Chico, Diálogos e Recordações | Autor Carlos Alberto Braga Costa

A obra oferece indícios ao leitor do modo como foi construído, tendo em Chico Xavier a figura central de todas as recordações do narrador e amigo Arnaldo Rocha. Foram exatos quatro anos de trabalho que exigiram, dedicação para anotar; pesquisar; memorizar; reescrever e transformar as dádivas auferidas em 21 capítulos inesquecíveis, que apresentam a caminhada de luz, desses baluartes da fé cristã.

Arnaldo Rocha, que usufruiu da convivência com o querido médium em atividades espirituais e mesmo fora delas, é o artífice desta obra. Seus apontamentos chegam até nós com simplicidade, sem arroubos sensacionalistas, suprindo-nos de parcelas dos júbilos por ele experimentados, já que quaisquer fatos conduzidos, vivenciados e registrados no alicerce da verdade e da lealdade não perdem suas ressonâncias educacionais e imortalistas, projetando-se como luzes para o futuro.
O nosso querido Carlos Alberto soube, com paciência e sensibilidade, reunir e dar forma segura e agradável a todo esse acervo, depositado nos escaninhos profundos da alma do ex-consorte de Meimei. Não deixou o redator, também, de anotar com vigoroso atestado de autenticidade das narrativas, grafado com as vibrações do sentimento saudoso e agradecido, as lágrimas e emoções que emergiam do coração desse companheiro todas as vezes que sua memória, requisitada decorrido cerca de meio século das experiências ao lado do querido Chico, resolvia abrir suas comportas, para que viessem à tona novas revelações a premiarem nossas almas empenhadas no aprendizado que prossegue no rumo do Grande Futuro.

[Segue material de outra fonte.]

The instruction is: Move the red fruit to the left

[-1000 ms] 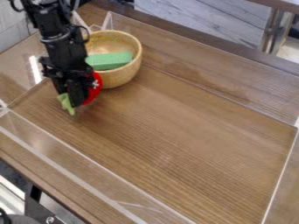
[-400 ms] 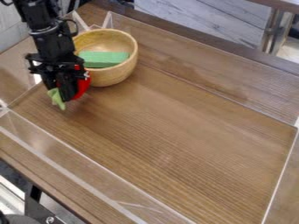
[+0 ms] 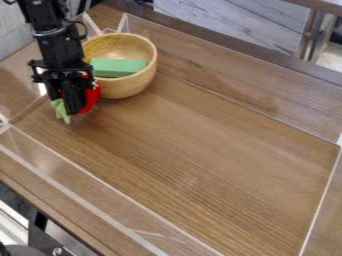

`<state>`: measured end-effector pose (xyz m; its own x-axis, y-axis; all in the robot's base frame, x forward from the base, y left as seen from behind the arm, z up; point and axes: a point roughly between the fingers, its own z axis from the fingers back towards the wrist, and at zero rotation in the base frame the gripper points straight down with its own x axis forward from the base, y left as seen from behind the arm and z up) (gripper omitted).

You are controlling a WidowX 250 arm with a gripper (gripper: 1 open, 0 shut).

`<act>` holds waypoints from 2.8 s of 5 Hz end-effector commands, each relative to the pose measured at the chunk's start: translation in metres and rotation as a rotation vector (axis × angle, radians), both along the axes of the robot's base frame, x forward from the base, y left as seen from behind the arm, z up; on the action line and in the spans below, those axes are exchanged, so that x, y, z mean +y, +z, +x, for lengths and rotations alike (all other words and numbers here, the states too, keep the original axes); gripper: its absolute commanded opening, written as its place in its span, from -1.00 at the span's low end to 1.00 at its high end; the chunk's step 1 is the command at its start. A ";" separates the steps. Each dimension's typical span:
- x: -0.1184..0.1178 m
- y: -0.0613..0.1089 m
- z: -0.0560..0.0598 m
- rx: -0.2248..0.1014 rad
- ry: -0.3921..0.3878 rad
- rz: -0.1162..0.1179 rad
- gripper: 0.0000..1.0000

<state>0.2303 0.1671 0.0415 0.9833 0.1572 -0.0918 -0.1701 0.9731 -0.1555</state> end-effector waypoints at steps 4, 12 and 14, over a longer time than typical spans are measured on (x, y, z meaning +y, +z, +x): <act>0.005 0.009 0.008 -0.021 -0.017 0.014 -1.00; 0.008 0.007 0.001 0.000 -0.266 -0.049 1.00; 0.012 0.044 0.009 -0.071 -0.258 -0.040 1.00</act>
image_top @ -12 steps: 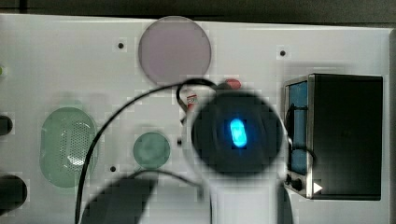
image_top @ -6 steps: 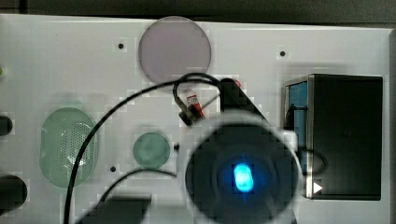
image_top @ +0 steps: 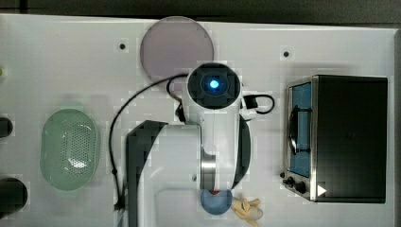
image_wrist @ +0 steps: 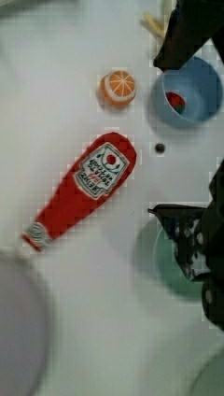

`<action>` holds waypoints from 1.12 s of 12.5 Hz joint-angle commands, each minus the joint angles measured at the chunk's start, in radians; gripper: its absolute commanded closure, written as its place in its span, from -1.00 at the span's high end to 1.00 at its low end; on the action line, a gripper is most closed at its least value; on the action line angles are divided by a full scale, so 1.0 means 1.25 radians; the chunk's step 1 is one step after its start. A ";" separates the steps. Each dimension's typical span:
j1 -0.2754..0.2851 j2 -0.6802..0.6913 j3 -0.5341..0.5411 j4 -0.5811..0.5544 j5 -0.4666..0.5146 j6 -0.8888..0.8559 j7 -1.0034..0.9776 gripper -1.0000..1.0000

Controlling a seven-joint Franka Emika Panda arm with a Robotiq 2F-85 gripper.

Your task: Pick Ketchup from the table and place it in strainer.

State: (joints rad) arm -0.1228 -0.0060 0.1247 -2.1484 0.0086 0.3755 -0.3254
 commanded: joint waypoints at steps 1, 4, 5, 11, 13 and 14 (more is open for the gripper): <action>-0.004 -0.001 -0.001 -0.034 0.004 0.109 -0.331 1.00; -0.005 0.031 -0.003 -0.091 0.004 0.229 -0.508 1.00; -0.005 0.042 -0.004 -0.112 0.004 0.267 -0.531 1.00; -0.005 0.136 -0.010 -0.203 0.002 0.439 -0.534 1.00; -0.005 0.180 -0.011 -0.212 0.001 0.495 -0.534 1.00; -0.005 0.202 -0.011 -0.216 0.000 0.527 -0.534 1.00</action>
State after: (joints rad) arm -0.1292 0.2404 0.1080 -2.3926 0.0143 1.0068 -0.9448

Aos espíritas ou não, especialmente aos que acompanharam ou vêm estudando os caminhos luminosos trilhados pelo querido médium de Pedro Leopoldo e Uberaba, entregamos estes relatos, na certeza de que poderão auxiliá-los, não apenas em seus estudos e pesquisas, mas, também, em suas lutas redentoras.

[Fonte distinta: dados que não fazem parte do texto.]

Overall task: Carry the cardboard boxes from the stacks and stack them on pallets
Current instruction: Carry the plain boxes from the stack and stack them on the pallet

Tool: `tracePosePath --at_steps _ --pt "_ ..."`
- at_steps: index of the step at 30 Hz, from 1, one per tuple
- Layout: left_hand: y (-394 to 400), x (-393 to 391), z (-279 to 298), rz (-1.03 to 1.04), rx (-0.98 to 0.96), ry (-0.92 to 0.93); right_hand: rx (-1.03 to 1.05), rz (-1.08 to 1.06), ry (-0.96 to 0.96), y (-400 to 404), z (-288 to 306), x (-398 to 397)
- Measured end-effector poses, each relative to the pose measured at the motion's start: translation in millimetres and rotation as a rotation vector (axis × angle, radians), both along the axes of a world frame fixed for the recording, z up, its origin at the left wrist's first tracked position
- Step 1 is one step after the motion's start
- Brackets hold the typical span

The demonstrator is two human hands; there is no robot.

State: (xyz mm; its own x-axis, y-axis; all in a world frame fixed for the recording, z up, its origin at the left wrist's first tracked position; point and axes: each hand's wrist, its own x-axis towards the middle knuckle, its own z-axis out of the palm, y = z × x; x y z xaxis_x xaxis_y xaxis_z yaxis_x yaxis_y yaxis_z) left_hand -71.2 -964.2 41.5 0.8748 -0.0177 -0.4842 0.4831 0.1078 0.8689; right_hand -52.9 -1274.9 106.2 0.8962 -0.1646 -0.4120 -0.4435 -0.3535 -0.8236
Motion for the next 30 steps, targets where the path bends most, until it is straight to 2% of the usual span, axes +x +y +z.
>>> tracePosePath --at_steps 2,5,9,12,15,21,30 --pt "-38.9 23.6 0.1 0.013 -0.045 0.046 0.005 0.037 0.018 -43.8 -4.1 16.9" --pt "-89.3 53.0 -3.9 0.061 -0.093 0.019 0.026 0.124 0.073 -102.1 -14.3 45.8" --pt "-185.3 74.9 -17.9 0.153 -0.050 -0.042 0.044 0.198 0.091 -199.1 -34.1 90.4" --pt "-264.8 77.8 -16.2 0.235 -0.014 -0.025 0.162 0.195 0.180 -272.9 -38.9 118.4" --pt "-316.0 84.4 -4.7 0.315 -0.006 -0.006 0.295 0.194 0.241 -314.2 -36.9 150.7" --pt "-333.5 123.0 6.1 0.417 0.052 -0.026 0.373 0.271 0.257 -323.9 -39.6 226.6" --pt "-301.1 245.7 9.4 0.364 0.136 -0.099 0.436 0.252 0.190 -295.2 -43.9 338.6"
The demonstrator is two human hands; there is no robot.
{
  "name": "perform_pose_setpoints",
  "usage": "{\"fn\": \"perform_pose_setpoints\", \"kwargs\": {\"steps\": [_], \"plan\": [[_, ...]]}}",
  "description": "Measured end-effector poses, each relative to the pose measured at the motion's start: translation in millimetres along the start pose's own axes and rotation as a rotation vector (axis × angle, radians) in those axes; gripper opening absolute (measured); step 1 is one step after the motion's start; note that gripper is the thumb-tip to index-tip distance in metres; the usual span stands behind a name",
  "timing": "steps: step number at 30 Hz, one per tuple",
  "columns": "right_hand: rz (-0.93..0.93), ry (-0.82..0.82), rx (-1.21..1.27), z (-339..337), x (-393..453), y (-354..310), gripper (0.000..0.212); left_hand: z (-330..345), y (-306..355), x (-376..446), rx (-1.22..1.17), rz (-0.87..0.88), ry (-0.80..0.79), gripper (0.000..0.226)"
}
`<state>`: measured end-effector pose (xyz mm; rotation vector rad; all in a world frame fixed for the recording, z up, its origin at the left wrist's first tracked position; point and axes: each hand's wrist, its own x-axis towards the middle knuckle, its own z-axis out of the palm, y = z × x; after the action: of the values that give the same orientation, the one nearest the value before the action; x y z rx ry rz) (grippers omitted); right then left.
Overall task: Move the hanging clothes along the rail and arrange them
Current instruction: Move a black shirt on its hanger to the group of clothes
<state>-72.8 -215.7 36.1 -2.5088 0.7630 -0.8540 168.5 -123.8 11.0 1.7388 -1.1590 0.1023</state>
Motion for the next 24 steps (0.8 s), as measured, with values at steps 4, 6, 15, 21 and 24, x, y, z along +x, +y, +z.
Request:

Sob a inspiração de Chico Xavier, que em cada episódio de sua vida, plena e abundante, deixou sempre a marca de um coração consciente de seus deveres no seio da Doutrina Espírita e de fidelidade ao Evangelho, esperamos poder caminhar com coragem, ao influxo do Plano Maior, que tutela, em todos os momentos, os nossos corações, no serviço do bem eterno, em permanente ascensão.